Why Your Debt Load Needs To Be In Home Renovation PlansMay 12, 2018
The sun is shining, the flowers are blooming, and you’re about to start home renovations, but did you remember to think about the impact it may have on your debt load? The difference between paying with credit versus your own money or a home renovation is over $7,000, according to our Home Renovation poll from last year. That alone is a major reason why you need to consider your debt load in your home renovation plans.
Home equity lines of credit (HELOC) have been on the rise and are often used to pay for home renovations. HELOC’s tend to have lower interest rates than an unsecured line of credit as they are tied to the Bank of Canada’s interest rate, which was raised twice in 2017 and experts predict it will be raised again this year.
Borrowers are also carrying extremely large debt loads on their HELOC with average outstanding balances being roughly $70,000. That could mean new or additional strain on your personal finances if you’re not prepared for an interest rate hike.

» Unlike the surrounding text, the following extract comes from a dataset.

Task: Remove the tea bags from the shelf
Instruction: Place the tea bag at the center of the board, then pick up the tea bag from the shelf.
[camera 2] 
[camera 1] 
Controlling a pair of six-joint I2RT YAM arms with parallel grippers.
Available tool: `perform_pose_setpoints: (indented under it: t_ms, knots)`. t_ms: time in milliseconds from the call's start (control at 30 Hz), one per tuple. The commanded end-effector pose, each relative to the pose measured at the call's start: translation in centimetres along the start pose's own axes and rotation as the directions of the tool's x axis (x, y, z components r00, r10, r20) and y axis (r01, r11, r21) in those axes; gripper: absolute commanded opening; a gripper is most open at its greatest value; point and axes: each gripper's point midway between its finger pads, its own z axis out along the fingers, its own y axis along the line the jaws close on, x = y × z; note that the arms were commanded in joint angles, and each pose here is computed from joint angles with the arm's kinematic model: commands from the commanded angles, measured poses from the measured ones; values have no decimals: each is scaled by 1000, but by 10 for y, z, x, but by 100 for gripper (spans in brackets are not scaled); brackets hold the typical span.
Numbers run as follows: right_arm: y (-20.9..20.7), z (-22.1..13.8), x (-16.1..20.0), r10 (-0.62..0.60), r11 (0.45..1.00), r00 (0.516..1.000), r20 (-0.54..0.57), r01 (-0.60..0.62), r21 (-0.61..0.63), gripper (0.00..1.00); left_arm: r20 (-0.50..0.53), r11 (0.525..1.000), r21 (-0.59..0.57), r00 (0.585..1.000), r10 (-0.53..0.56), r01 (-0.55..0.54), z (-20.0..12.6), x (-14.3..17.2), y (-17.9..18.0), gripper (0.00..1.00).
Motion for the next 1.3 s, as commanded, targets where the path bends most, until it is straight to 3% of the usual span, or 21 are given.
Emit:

HELOC’s are actually becoming a debt problem that is getting some significant attention in the media. What can you do to make sure your debt load isn’t impacted by a home renovation?
Stress test your mortgage and your debt before planning any significant home renovations.

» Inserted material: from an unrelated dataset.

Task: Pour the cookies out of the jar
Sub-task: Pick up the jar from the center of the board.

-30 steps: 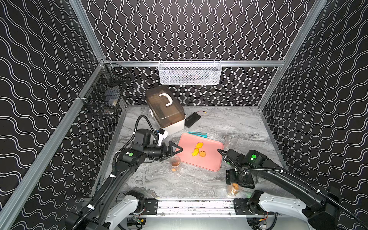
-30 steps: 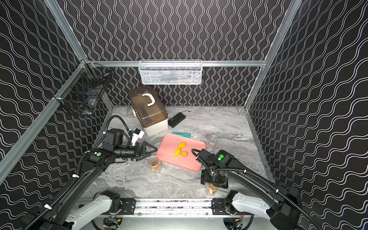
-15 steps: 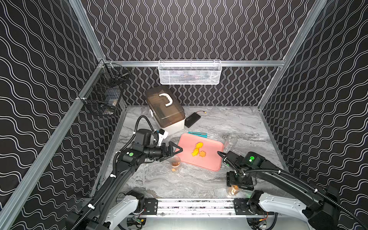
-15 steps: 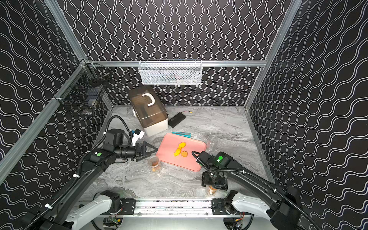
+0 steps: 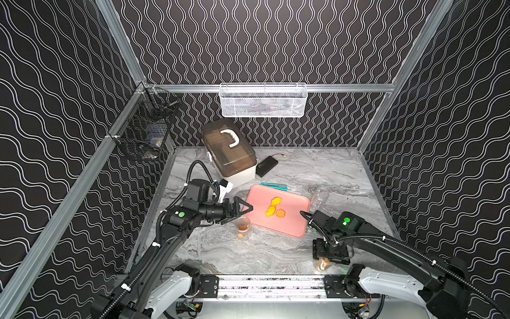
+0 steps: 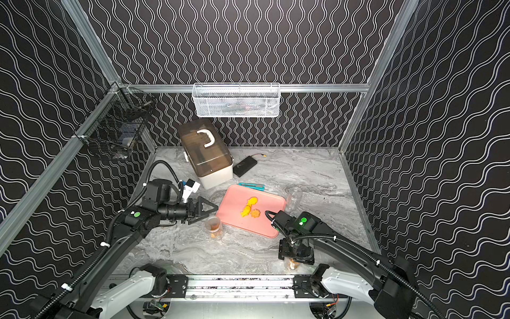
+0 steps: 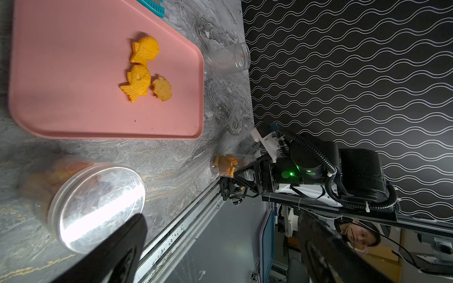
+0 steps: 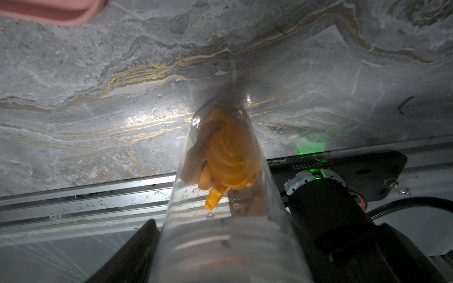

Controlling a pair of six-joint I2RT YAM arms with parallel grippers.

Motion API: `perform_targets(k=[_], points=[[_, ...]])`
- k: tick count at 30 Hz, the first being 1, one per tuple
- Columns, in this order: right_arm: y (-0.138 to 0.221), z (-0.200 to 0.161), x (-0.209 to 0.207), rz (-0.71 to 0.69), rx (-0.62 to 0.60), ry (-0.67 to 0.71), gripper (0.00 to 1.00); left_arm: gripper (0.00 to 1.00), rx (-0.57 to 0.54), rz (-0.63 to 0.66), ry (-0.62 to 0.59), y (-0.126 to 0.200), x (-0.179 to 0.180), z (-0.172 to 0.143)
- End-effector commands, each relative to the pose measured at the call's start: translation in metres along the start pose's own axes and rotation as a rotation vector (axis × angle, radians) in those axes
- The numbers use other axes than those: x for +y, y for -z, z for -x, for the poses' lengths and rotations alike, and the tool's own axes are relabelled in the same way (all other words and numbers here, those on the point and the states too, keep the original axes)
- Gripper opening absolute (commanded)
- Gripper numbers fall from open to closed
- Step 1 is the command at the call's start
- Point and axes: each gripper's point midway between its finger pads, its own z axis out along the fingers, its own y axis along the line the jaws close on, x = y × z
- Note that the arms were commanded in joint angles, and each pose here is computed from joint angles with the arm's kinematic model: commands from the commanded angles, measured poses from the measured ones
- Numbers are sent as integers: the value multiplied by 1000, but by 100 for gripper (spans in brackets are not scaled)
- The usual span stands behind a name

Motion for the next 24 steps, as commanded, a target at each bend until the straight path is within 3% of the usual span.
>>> perform_targets(k=[1,10,24], points=[[-2,2,-1,-12,-5,-1,79,99,-2,-7,-31,1,-3,1],[-1,3,-1,-16,-9,7,70,99,3,-4,-31,0,-1,0],[10,5,3,15,-30,10,68,99,-1,-4,-31,1,-2,0]])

Understanding how your finances might be impacted by an interest rate hike, can give you peace-of-mind in your ability to adapt should it happen. It can also help you identify if you should be paying off debt before moving ahead with renovations, so you are not pushed into becoming #HousePoor by an impulsive home renovation.
Play around with mortgage calculators and online debt calculators to see how much your payments might change with a rise in interest.
Determine if the home renovation is a want or a need.
Sometimes the desire to renovate can be driven by the fear of missing out (FOMO) and people may turn to credit to make it happen regardless of the consequences. Taking a moment to think about why you are doing a home renovation can be a sobering but important process, especially if you plan to take on new debt.
Sometimes this reflection on whether it is a want or a need can affect how you choose to go about things such as deciding to focus on paying off debt first, then plan a home reno.
Build a complete budget for the home renovation.
Scott’s Reno to Reveal is a great site that offers lots of financial resources when it comes to home renovations; along with helpful home renovation advice. Completing a renovation can often come with hidden expenses you may not think about and if you haven’t budgeted properly it can lead to taking on debt. Having a float in your budget of 15-25 per cent can provide a safety net for unexpected costs that may come up during a renovation.
Tackle your current debt load.
Saving for a home renovation can be challenging when dealing with bills and debt payments; especially with cost-of-living continuously on the rise. If a review of your finances sheds light on the challenge of paying off your debt even before a home renovation, exploring debt relief options may be beneficial. A consolidation loan can be an effective way to streamline your debt into a single payment and may reduce the amount you are paying to debts each month. This may allow you to start saving for that home renovation, while still focusing on paying off your debt.
The first place to start would be looking into whether consolidation is a good option for you. Here are some blogs that will help you understand consumer debt consolidation further:
- Consumer Credit Proposals and 3 Other Ways To Get Out of Debt
- Has Canada’s Economy Affected Your Ability To Reduce Debt?
- 8 Helpful Financial Literacy Blogs For Struggling Gen Xers
You don’t need to let debt stand in your way of completing home renovations, but before taking on new debt to complete them make sure you understand the potential impact it may have on your finances. Do your research before taking on any home renovations and be mindful of the debt load you currently have.